Pourquoi les har’hakot furent-elles promulguées ?

D’un côté, puisque la femme et son mari ont déjà eu des relations intimes et qu’ils pourront en avoir de nouveau dans le futur, il est supposé qu’ils auront assez de volonté pour s’abstenir de toute intimité charnelle jusqu’après le mikveh. De ce fait, certains assouplissements existent, par rapport au statut d’un couple non marié. Par exemple, il est permis de rester seuls ensemble (yi’houd).

Mais d’un autre côté, le mari et la femme ont déjà pu développer une certaine familiarité. Un contact casuel ou accidentel, ou l’atmosphère romantique d’un repas à deux, peut faire naître en eux un désir d’être plus proches physiquement. Lorsque la femme est tehorah, ceci est un aspect magnifique de la vie matrimoniale. Mais lorsqu’elle est niddah, ce désir peut entraîner des difficultés halakhiques. Les har’hakot permettent ainsi d’éviter ces situations dans lesquelles le désir pourrait être éveillé et devrait alors être surmonté.

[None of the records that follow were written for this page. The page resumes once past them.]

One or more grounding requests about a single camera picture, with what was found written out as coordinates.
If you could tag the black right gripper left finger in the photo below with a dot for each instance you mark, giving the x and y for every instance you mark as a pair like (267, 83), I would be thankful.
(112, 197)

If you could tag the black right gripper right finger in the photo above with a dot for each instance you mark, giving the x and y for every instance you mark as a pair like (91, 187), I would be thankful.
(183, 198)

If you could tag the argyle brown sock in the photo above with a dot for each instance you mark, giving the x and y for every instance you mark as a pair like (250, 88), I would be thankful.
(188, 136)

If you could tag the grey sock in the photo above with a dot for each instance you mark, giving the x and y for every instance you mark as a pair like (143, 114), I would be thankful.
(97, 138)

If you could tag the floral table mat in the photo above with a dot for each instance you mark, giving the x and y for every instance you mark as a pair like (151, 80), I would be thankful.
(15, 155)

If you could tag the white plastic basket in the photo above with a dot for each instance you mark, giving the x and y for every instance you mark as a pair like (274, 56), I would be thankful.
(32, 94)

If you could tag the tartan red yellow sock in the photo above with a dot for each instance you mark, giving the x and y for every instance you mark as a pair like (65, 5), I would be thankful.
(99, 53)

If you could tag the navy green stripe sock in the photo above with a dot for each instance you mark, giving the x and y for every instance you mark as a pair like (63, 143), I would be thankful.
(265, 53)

Les har’hakot sont basées sur de la logique religieuse et de la perspicacité psychologique. Tout comme pour d’autres domaines de la halakha, c’est la possibilité de la transgression, ainsi que les graves conséquences qui en résulteraient, qui donne lieu à une série de prohibitions supplémentaires. Même si un couple ne ressent pas l’utilité de ces normes, ils y sont quand même assujettis.

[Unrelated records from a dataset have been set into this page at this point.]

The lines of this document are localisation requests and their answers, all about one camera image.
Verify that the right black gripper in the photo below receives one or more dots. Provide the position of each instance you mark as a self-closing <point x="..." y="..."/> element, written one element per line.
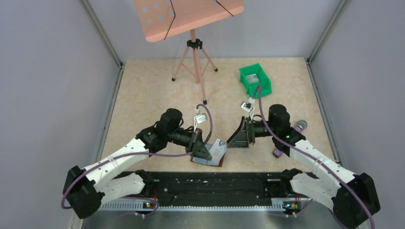
<point x="247" y="133"/>

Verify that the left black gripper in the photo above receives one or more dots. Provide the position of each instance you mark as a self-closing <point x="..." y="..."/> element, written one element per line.
<point x="195" y="141"/>

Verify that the brown leather card holder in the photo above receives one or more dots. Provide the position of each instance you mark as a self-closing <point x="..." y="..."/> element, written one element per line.
<point x="209" y="162"/>

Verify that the white credit card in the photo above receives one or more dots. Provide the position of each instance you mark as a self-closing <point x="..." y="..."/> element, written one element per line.
<point x="218" y="150"/>

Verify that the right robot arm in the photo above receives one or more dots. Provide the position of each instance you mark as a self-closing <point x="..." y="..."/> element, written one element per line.
<point x="352" y="198"/>

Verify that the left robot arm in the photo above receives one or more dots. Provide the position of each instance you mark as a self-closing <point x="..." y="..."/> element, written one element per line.
<point x="86" y="189"/>

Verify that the silver card in bin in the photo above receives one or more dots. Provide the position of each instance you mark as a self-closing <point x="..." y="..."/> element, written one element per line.
<point x="252" y="78"/>

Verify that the purple glitter microphone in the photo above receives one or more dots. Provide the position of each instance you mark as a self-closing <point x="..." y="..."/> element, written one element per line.
<point x="299" y="127"/>

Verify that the green plastic bin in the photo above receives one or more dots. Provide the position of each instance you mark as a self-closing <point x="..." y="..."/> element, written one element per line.
<point x="264" y="81"/>

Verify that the pink music stand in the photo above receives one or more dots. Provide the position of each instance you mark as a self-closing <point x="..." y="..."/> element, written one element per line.
<point x="161" y="19"/>

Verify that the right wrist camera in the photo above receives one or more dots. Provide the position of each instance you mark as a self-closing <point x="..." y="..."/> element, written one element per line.
<point x="248" y="107"/>

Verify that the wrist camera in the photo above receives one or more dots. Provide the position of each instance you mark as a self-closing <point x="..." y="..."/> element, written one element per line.
<point x="248" y="107"/>
<point x="199" y="117"/>

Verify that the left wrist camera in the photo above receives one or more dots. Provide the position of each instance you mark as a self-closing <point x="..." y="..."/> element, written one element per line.
<point x="199" y="117"/>

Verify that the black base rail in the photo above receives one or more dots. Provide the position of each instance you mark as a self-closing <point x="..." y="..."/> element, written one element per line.
<point x="199" y="191"/>

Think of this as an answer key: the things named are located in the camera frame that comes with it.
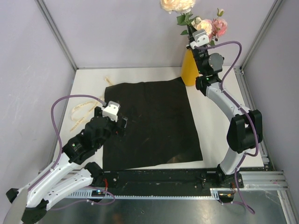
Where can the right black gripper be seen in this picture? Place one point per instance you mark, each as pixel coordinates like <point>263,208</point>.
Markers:
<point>191,30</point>

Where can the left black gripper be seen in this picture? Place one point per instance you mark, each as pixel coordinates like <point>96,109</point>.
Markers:
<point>117,129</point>

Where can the black wrapping paper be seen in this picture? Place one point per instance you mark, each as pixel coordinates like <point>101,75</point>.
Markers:
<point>160,127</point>

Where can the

Si vous trouvez que l’une ou l’autre de ces prohibitions est particulièrement difficile à observer, veuillez en discuter avec votre rabbin ou avec nous-mêmes. Il est souvent possible de trouver une solution qui soit à la fois acceptable pour la halakha et vivable pour vous.

De nombreuses har’hakot sont réciproques et s’appliquent aussi bien à la femme qu’au mari. Dans certains cas cependant, une action peut être permise à la femme mais pas à son mari, ou inversement. Ceci est dû à la différence entre les sexes, telle que perçue par les rabbins.